A lot of non-spanking parents say they will consider spanking if and when their kid runs into the street. I never remember running into the street when I was a kid, and was never told that I had. I live on a busy street as well, where the speed limit is 25 and everyone drives 55, and cops hide behind bushes to catch them, and I don't see any kids running toward the street. I always wondered if that was just something every kid tries at least once, or if it's really only every parent's fear.

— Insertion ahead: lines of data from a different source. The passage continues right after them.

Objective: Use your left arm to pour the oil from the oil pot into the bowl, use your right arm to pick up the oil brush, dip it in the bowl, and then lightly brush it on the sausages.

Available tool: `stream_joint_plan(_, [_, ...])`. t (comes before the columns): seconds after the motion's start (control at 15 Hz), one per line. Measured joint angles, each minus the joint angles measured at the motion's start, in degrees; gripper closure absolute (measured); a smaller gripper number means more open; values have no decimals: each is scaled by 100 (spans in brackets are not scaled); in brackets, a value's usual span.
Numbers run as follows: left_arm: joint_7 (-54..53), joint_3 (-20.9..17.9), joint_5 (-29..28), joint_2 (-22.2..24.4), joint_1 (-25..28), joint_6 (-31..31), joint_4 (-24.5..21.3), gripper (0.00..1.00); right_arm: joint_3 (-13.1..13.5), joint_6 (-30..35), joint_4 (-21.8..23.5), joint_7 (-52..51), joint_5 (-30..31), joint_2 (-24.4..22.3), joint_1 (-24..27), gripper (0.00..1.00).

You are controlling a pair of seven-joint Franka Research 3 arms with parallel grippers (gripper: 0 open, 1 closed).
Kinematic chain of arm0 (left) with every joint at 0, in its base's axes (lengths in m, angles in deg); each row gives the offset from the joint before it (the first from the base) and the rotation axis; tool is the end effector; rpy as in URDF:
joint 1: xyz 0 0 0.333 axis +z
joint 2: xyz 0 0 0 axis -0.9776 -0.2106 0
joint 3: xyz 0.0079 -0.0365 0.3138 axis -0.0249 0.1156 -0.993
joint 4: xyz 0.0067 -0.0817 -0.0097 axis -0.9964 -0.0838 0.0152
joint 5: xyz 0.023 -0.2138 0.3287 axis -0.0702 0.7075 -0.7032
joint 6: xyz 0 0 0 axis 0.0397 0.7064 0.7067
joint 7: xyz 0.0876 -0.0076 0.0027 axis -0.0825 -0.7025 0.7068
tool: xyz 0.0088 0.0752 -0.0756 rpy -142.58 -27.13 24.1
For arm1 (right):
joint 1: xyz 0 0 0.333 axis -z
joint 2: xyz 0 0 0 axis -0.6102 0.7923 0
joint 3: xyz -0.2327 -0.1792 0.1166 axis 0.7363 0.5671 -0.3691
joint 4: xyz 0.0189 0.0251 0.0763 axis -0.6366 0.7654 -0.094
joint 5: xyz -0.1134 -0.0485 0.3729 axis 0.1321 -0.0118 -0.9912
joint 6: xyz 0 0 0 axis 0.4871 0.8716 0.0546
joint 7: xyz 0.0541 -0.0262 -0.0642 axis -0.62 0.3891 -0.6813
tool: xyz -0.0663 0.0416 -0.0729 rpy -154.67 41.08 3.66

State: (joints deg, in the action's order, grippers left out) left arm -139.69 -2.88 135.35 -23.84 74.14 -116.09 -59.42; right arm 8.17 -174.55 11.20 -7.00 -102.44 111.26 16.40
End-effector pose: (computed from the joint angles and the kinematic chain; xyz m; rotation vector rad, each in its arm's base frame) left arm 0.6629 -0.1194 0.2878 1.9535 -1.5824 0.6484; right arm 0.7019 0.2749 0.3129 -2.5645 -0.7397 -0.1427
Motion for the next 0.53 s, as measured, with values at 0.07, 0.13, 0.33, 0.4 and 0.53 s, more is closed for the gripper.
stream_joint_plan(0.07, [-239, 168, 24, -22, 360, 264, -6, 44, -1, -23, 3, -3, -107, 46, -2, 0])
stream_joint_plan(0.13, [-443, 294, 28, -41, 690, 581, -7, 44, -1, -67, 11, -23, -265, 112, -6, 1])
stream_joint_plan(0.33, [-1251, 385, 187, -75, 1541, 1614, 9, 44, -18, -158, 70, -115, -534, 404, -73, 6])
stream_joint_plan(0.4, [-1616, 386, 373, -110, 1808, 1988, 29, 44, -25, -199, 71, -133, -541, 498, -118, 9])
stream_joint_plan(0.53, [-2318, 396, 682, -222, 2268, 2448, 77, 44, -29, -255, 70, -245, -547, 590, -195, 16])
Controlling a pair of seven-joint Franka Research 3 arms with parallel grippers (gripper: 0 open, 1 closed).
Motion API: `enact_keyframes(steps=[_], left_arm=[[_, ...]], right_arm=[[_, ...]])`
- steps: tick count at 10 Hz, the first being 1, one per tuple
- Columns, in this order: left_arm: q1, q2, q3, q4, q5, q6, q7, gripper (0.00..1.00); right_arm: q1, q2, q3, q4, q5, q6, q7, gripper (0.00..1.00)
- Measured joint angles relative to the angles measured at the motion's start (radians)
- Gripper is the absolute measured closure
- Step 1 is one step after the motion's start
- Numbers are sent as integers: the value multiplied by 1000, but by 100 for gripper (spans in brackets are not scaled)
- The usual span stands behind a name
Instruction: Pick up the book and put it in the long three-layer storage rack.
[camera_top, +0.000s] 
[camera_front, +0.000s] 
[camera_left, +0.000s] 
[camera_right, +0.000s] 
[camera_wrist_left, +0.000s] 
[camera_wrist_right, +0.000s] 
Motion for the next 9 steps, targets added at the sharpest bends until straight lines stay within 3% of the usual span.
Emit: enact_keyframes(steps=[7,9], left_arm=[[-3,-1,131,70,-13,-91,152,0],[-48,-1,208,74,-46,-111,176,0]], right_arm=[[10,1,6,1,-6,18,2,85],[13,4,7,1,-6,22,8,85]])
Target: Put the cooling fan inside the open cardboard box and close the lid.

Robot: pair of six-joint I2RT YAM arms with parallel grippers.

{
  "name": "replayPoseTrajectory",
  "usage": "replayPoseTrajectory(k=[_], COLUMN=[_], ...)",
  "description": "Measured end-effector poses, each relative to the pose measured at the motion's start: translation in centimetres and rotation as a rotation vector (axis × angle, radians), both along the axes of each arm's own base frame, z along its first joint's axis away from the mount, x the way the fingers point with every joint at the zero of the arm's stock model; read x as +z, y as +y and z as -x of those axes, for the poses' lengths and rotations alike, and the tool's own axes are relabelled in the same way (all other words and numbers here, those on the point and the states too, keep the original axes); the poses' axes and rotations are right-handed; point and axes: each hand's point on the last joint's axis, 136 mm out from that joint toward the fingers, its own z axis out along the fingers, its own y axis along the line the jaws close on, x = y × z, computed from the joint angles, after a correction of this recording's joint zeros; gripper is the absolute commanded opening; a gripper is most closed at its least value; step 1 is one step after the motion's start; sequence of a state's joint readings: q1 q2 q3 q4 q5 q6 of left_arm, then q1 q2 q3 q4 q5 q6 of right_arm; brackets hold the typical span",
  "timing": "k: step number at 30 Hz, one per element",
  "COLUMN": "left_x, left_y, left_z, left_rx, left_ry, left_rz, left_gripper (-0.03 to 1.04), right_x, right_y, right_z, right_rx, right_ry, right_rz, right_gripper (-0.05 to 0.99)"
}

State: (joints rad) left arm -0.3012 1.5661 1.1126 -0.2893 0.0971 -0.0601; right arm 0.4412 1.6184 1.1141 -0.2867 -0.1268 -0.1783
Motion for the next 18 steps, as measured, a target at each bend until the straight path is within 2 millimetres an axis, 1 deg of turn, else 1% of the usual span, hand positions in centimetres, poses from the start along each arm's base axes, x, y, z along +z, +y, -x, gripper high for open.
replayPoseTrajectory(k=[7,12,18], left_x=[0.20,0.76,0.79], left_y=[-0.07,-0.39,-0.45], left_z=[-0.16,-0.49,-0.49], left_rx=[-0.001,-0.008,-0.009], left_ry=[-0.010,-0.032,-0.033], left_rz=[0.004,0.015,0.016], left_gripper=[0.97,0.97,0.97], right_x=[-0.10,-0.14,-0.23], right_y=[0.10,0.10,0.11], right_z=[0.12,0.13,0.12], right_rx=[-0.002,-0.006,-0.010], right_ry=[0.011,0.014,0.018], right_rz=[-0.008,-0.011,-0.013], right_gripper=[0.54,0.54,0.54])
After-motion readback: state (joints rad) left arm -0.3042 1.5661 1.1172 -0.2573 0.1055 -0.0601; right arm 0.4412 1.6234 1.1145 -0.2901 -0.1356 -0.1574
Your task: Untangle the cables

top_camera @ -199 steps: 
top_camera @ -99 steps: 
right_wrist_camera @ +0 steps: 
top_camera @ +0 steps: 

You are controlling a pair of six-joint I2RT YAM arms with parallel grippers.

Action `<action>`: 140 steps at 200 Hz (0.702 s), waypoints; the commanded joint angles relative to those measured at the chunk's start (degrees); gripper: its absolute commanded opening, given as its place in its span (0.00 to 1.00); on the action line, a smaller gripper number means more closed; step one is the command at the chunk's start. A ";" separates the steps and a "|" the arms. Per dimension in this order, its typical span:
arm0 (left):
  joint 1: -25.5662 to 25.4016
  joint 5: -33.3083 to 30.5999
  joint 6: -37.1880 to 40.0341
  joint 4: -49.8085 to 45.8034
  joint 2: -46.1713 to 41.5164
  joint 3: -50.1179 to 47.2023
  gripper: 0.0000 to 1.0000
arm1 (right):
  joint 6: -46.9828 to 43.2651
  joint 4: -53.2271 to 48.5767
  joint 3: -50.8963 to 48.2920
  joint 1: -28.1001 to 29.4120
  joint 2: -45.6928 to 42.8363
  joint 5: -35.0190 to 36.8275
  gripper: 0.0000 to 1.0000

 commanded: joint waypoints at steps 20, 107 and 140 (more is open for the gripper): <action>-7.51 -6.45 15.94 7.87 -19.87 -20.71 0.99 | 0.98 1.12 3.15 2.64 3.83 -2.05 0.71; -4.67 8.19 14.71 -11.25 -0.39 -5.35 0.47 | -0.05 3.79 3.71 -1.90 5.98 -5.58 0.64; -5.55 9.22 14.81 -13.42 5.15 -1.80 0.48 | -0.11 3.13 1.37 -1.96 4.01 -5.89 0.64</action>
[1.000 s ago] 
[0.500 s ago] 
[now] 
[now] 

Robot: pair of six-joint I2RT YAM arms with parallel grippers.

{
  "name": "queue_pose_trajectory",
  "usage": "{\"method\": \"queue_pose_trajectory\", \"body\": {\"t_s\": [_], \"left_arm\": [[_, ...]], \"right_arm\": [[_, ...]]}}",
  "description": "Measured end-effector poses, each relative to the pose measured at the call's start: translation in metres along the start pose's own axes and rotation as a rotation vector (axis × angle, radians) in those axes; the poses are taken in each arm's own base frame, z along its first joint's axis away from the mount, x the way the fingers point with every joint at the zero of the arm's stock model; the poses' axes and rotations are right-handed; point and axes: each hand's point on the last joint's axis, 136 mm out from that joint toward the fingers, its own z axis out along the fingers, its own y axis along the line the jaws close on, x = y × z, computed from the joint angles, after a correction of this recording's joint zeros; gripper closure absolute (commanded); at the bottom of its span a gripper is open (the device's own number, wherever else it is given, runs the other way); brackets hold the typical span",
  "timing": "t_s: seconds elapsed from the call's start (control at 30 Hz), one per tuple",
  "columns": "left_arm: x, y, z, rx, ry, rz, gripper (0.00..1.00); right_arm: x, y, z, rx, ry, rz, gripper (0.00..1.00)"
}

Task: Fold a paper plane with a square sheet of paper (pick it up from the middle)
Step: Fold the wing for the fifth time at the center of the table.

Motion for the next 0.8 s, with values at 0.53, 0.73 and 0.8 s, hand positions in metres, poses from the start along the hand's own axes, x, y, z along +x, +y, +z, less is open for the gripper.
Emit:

My dd has run in that direction but she's only 17 mo, so she's too young to know what she's doing. I remember riding my bike in the street when I was 7, old enough to know better, and a truck grazed my back wheel. All the neighbors saw and they yelled at me and told my mom. I do remember my brother trying to jump out of his 2-story window in the middle of the night when he was 3. That seems unusual.

I'm not sure if spanking is really necessary in any situation. I've never spanked, and can't say I never would but I sure hope I don't. What I do when I feel dd's behavior needs to be stopped immediately is grab her shoulders. It doesn't hurt, but it is a sudden move that forces her to look at me and stop what she is doing. She knows I am upset and that I'm serious about her stopping whatever she's doing.

Of course, she is still kind of small. It may not work for your son.


----------



## dotcommama (Dec 30, 2001)

First I want to say good for you for no longer spanking!

As for running into the street, I've had that issue with my youngest ds when he was around 2. I would just tell him when we went outside that we could play for as long as he liked, but if he went into the street we would go in immediately - no warnings/no second chances on this one b/c it's sooo important. And so after one or two times of him running towards the street and me catching him and bringing him inside the house for the day he realized it wasn't worth it.

Also I know some companies make little outside gate type things for the driveway that is not permenant, you may want to get one of those until you're sure your toddler will not dart into the street just for safety. I don't think it would completely prevent the child from getting into the street, but it would do two things - be a visual reminder not to go into the street and would slow him down so you could catch him if he tried to go into the street. Here is a link for what I'm talking about: http://www.onestepahead.com/jump.jsp...405&change=117


----------



## LoveBeads (Jul 8, 2002)

I also wanted to congratulate you for stopping the spanking!! Great for you!

I would not hit for any reason. I would just take him into the house.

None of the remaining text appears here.